Il lavoro del sacerdote d’origine pistoiese, tra i pensatori cattolici più noti, arrivato alla veneranda età di 84 anni con una lucidità e una capacità d’analisi invidiabili, giunge alla sua terza edizione, dopo quelle degli anni 1974-75 e del 1992. Il volume è pubblicato dalla casa editrice della Sacra Fraternitas Aurigarum, l’Arciconfraternita di cui egli è cappellano e instancabile promotore di conferenze e corsi di studio.
Il suo impulso intellettuale si traduce in uno studio costante e aggiornato, in una fiorente attività letteraria e in uno sguardo attento sugli accadimenti geopolitici. Da qui nasce la volontà di dare alle stampe questa nuova edizione del “Discorso sulla storia universale”, arricchito da un’ampia e competente appendice sugli attuali equilibri internazionali dell’analista geopolitico Filippo Romeo, che della Sacra Fraternitas Aurigarum è segretario.
Il viaggio attraverso la storia dell’uomo nel quale ci guida don Innocenti è imbevuto di conoscenze filosofiche e teologiche, antropologiche e geografiche. È un serbatoio di cultura, dallo stile scorrevole, cui attingere per lanciarsi alla scoperta dell’avventura dell’umanità.
L’autore offre testimonianze di antiche civiltà scomparse, reperti archeologici, studi geologici e antropologici, corredati da diverse foto e da tabelle che aiutano la comprensione. Immergersi in questo caleidoscopio di fonti sui nostri antenati è però un cedere il passo all’incertezza. Più si va a ritroso nel tempo, più è difficile avere un quadro preciso di fatti e datazioni: insorgono enigmi a cui la scienza da sola non riesce a dare risposte.
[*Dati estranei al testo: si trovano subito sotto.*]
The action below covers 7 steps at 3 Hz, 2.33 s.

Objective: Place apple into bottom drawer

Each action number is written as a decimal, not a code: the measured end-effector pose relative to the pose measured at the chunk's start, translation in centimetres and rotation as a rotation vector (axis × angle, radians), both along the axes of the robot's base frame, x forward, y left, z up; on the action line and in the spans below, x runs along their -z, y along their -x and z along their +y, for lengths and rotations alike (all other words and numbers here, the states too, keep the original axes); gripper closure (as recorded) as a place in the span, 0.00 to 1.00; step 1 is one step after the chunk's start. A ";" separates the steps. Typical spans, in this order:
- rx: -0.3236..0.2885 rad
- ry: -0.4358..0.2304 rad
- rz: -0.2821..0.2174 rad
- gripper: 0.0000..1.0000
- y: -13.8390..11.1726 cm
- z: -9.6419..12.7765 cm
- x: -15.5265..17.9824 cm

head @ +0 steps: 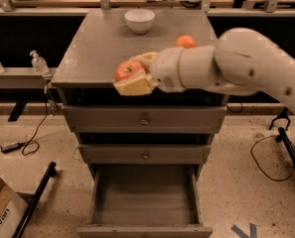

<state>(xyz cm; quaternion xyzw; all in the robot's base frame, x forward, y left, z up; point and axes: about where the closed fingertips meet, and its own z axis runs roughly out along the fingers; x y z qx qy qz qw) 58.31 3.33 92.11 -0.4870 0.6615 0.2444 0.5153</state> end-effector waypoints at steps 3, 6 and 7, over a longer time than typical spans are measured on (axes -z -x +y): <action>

Dinanzi a ciò, vacilla lo scientismo, vacillano le ipotesi evoluzionistiche della specie umana, secondo cui il “caso” sarebbe alla base di questa magnifica avventura che ci vede protagonisti. Al contrario, don Innocenti propone come razionale credere che una Intelligenza Superiore, Creatrice sia intervenuta nella vita dell’uomo.
Uomo che assume finanche il ruolo di collaboratore del Dio creatore nel concepimento e nella generazione dei figli. L’autore dedica uno spazio al rapporto tra sesso e società. L’attrazione tra i due sessi si rivela non un prodotto del desiderio fine a sé stesso, bensì una forza che dà la vita.
Don Innocenti dimostra che la storia dell’uomo si edifica non sulla lussuria, ma sulla solidarietà familiare, la quale a sua volta accende “il fuoco della solidarietà civile e religiosa”. “Se l’uomo è riuscito a mantenersi sociale – scrive – è proprio perché ha costruito positivamente la principale e fondamentale cellula della società: la famiglia”.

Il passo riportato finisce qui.